What you have to do - Check every line below for the string "hanging", and copy the lines that contain it.
* * *
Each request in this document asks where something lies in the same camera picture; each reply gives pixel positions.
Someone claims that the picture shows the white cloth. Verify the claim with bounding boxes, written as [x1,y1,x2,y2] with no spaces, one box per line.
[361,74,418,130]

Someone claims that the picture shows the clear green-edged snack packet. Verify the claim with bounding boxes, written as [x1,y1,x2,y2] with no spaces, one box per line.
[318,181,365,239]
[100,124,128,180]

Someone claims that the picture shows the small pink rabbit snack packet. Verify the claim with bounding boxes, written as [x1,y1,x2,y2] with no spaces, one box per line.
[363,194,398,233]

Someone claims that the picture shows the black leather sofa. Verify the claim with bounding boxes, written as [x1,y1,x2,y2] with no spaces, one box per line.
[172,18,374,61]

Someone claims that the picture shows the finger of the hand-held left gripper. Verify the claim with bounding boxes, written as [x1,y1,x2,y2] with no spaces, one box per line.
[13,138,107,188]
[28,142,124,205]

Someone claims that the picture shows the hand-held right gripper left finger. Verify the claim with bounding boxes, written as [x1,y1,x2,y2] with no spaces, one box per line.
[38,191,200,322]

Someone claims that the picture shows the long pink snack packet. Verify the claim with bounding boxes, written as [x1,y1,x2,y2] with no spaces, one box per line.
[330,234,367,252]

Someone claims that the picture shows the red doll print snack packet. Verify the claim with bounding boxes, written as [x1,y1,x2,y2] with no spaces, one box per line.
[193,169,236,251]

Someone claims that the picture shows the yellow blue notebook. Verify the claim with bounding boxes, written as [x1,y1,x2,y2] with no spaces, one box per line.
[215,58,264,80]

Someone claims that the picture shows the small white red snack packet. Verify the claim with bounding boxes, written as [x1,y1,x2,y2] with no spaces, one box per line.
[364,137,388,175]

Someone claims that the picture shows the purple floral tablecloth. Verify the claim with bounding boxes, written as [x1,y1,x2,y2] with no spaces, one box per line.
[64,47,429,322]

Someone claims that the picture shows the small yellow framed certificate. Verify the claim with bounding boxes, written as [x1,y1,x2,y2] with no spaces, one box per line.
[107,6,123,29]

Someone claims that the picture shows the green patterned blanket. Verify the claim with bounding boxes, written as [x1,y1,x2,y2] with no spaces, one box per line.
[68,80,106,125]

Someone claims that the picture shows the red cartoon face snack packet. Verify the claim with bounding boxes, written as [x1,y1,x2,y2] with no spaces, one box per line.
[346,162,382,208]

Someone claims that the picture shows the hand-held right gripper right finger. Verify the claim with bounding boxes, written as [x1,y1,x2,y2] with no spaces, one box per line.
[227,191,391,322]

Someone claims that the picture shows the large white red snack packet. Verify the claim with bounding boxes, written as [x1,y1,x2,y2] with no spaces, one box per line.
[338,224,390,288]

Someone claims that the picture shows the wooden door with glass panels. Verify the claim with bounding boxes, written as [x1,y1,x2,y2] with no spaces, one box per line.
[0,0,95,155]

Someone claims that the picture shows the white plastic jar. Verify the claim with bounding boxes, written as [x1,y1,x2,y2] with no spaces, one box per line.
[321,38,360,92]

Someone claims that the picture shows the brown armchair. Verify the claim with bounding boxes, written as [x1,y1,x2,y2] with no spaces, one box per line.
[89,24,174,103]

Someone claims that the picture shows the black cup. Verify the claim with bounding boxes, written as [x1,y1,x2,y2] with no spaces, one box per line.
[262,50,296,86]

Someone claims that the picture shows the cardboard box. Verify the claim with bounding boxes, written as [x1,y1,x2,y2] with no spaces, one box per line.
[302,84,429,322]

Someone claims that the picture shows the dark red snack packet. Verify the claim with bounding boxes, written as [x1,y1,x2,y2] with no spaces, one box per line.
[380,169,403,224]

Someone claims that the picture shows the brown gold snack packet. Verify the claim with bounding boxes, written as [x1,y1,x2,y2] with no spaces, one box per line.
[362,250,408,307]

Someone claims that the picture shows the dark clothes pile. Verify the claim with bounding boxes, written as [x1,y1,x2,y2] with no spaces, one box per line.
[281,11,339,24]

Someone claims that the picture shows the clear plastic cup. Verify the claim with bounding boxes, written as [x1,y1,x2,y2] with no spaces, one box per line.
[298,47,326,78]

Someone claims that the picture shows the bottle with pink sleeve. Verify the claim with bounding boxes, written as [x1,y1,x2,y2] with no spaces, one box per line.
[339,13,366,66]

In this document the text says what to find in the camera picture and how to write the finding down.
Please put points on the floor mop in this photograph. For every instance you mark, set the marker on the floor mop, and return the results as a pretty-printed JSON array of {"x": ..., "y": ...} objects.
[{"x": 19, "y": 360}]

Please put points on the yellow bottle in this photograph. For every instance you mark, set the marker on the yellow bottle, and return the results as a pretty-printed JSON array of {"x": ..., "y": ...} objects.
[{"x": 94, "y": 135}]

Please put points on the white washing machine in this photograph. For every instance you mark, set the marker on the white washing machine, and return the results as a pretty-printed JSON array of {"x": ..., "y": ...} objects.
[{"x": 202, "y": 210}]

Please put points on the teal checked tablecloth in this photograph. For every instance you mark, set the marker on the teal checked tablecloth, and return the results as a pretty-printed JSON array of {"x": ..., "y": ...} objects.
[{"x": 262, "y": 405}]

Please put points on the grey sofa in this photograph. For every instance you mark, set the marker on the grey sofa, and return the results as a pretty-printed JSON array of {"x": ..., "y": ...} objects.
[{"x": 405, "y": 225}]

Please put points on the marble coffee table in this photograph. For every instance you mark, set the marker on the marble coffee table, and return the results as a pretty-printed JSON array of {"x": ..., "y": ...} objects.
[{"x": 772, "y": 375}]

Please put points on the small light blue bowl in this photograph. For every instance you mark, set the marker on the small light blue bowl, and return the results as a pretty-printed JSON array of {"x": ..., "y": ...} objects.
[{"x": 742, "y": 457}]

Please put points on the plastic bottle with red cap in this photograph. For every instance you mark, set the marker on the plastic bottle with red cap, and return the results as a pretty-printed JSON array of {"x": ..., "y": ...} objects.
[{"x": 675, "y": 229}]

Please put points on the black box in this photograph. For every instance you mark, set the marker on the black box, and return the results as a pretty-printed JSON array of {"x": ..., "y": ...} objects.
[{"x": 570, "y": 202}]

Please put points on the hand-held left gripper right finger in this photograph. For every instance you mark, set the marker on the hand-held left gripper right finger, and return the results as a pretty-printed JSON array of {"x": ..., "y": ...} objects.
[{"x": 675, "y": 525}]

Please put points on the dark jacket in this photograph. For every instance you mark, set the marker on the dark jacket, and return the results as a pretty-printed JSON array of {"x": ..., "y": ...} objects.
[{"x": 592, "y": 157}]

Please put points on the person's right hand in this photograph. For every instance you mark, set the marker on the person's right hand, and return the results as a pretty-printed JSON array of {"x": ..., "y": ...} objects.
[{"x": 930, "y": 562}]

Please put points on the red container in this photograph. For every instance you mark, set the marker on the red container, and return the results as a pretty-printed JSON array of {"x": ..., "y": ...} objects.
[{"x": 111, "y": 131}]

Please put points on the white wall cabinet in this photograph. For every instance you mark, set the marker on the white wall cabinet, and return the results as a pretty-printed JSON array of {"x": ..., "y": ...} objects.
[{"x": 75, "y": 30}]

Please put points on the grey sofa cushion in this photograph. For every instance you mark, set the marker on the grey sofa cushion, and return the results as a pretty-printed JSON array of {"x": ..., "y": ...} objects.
* * *
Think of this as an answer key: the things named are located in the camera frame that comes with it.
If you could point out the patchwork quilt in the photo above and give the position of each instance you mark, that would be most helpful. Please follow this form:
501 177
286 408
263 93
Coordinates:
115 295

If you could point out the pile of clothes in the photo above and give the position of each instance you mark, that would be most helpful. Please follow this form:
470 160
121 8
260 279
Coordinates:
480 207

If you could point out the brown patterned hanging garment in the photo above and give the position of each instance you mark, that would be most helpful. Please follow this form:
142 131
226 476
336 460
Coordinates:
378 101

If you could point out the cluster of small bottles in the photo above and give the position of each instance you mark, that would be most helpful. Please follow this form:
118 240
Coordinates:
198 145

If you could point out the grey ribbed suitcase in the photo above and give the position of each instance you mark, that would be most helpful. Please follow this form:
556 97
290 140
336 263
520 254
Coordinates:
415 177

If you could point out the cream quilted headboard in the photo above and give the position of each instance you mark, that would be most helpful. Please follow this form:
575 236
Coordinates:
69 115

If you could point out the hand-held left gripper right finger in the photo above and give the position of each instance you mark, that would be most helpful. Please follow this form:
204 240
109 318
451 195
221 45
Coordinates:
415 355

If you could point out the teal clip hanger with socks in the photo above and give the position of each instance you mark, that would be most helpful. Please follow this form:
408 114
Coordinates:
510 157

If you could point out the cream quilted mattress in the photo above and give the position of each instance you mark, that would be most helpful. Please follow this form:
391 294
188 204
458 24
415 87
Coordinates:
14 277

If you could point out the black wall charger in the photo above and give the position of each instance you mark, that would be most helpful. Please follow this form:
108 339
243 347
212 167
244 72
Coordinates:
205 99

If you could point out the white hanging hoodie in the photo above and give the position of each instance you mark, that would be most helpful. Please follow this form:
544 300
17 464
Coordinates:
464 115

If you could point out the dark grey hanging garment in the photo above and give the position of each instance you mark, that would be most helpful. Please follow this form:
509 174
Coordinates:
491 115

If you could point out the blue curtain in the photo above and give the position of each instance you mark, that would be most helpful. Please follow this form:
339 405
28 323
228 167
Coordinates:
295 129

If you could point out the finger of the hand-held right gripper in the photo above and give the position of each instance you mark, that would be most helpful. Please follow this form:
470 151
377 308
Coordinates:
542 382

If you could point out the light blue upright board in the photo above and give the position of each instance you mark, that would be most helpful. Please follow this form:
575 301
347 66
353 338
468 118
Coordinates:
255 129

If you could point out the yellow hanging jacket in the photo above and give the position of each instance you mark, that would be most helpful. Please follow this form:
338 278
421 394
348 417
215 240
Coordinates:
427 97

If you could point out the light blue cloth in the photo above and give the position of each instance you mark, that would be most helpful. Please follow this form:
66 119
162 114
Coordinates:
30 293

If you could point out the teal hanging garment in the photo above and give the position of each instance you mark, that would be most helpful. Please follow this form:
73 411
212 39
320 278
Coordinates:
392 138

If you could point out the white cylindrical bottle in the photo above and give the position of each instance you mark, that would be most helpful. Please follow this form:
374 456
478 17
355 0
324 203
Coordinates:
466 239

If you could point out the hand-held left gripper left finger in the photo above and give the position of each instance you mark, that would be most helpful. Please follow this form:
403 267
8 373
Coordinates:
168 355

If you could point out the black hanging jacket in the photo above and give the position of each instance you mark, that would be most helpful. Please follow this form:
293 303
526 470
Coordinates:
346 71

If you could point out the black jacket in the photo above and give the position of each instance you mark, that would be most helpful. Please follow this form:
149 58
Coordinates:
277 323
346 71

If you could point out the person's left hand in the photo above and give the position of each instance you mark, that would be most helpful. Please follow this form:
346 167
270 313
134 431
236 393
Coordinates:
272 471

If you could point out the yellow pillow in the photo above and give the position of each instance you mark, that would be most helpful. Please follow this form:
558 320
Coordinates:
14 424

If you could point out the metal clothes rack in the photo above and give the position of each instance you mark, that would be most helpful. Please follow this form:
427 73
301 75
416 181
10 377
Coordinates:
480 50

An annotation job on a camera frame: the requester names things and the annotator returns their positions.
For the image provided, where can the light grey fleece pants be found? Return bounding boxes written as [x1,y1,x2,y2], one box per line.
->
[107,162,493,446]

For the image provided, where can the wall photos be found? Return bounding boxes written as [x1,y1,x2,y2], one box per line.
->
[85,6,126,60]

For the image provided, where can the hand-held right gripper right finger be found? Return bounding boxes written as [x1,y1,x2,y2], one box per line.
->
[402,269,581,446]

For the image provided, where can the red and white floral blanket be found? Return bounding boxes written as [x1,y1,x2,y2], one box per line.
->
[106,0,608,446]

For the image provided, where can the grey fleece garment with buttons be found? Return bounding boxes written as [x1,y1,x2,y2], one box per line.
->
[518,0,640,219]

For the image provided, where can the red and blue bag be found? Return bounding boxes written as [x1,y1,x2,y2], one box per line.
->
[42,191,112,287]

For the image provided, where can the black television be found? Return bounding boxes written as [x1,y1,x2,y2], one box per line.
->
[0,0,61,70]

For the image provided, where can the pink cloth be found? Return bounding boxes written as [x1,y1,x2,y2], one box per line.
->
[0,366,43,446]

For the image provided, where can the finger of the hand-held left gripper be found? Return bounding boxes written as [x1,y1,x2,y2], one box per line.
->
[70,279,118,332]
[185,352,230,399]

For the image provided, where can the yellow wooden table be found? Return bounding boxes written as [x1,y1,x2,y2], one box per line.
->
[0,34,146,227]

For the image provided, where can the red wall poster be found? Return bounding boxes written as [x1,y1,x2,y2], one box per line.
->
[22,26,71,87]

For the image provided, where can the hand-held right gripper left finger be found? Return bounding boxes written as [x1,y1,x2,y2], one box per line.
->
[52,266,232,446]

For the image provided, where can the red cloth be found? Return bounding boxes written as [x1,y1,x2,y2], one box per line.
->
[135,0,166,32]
* * *
Task answer -
If you could point out the brown patterned hanging garment in the photo above and give the position of each instance you mark, that would be most helpful. Please follow this form:
If you could point out the white hanging hoodie in the photo above and give the position of each instance you mark, that would be most helpful. Please follow this form:
If you could point out the dark grey hanging garment in the photo above and give the position of each instance you mark, that would be most helpful. Please follow this form:
If you could point out the yellow hanging jacket in the photo above and give the position of each instance you mark, that would be most helpful. Please follow this form:
If you could point out the teal hanging garment in the photo above and give the position of each instance you mark, that would be most helpful. Please follow this form:
If you could point out the black hanging jacket in the photo above and give the position of each instance you mark, that would be most helpful. Please follow this form:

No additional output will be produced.